Die Vision: „Stellen Sie sich städtische Umgebungen vor, die mit bioinspirierten Sensoren ausgestattet sind, ähnlich wie ‚große Ohren‘, die in der Lage sind, spezifische Geräusche inmitten der Hektik des Stadtlebens zu erkennen“, erklärt Pablo Zavattieri von der Purdue University. Bei Erdbeben oder anderen Naturkatastrohen könnten solche Sensoren ein effektives Frühwarnsystem darstellen und frühzeitige Evakuierungen ermöglichen.

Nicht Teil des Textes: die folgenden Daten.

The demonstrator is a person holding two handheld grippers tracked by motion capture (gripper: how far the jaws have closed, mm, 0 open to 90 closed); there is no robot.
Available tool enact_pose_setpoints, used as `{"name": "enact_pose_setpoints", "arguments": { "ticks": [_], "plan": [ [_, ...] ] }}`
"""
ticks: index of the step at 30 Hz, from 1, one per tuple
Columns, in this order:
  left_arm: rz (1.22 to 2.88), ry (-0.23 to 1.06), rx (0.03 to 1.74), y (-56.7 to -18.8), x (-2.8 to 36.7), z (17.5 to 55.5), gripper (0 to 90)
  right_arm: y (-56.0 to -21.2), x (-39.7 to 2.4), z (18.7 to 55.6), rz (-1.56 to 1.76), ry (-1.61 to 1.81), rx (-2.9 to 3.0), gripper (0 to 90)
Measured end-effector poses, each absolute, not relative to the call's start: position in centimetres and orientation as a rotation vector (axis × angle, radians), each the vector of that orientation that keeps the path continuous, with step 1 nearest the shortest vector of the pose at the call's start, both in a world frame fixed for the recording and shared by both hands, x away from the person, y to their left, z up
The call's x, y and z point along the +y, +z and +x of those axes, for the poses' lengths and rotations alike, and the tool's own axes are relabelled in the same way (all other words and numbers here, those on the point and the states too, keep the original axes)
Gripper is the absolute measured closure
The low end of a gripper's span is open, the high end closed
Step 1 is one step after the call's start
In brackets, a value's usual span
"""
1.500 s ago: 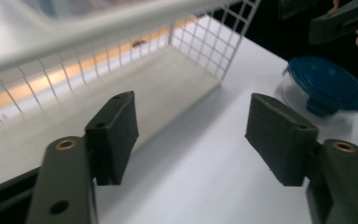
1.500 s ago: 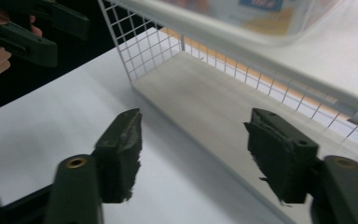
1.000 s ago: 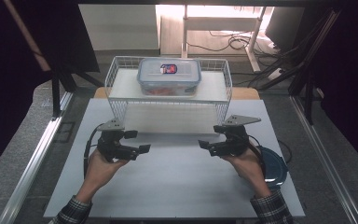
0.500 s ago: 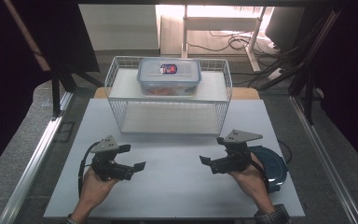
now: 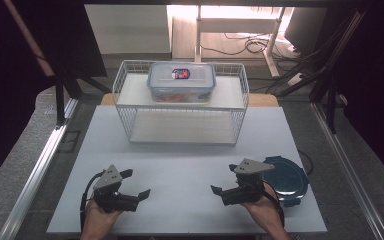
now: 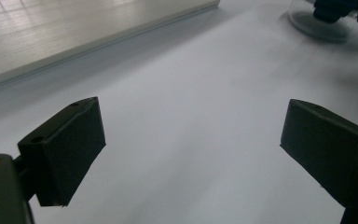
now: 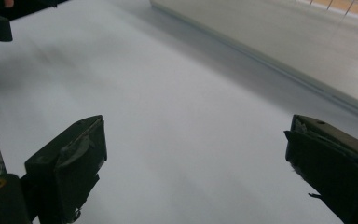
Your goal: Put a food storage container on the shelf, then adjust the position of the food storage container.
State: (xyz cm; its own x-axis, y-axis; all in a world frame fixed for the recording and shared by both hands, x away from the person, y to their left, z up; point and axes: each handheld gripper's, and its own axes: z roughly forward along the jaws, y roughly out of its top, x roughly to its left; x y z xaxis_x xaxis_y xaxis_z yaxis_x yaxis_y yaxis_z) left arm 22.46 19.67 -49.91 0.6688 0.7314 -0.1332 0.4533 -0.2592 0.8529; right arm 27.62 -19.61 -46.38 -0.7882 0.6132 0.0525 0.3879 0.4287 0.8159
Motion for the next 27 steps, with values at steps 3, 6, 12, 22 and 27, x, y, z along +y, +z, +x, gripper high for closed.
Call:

Zavattieri und seine Kollegen sind dieser Vorstellung nun einen großen Schritt näher gekommen. Mit fortschrittlichen Mikro-Computertomographie-Scans (Mikro-CT-Scans) und hochgenauen Computer-Aided Design-Modellen (CAD-Modelle) haben sie die Anatomie der Stechmückenantennen und deren Empfindlichkeit gegenüber Vibrationen genauer untersucht. „Die Funktionsweise dieser Strukturen ist der erste Schritt zur Entwicklung akustischer Sensoren, die von ihren empfindlichen Antennen inspiriert sind“, erklärt Co-Autorin Ximena Bernal.
Das Ergebnis: Die architektonischen Merkmale der Mückenantennen erlauben offenbar eine spezies- und geschlechtsspezifische akustische Zielerkennung – selbst bei Nicht-Zielsignalen wie ihren eigenen Flügelschlägen. Das deutet darauf hin, dass die Antennen einen breiteren Frequenzbereich erfassen können als bisher angenommen. Das Team ist daher nun darauf konzentriert, die Antennen durch 3D-Druck nachzubilden und diese für unterschiedliche Frequenztests zu verwenden. Eine der unbeliebtesten Kreaturen überhaupt könnte dadurch irgendwann dazu beitragen, ganze Bevölkerungsgruppen zu retten.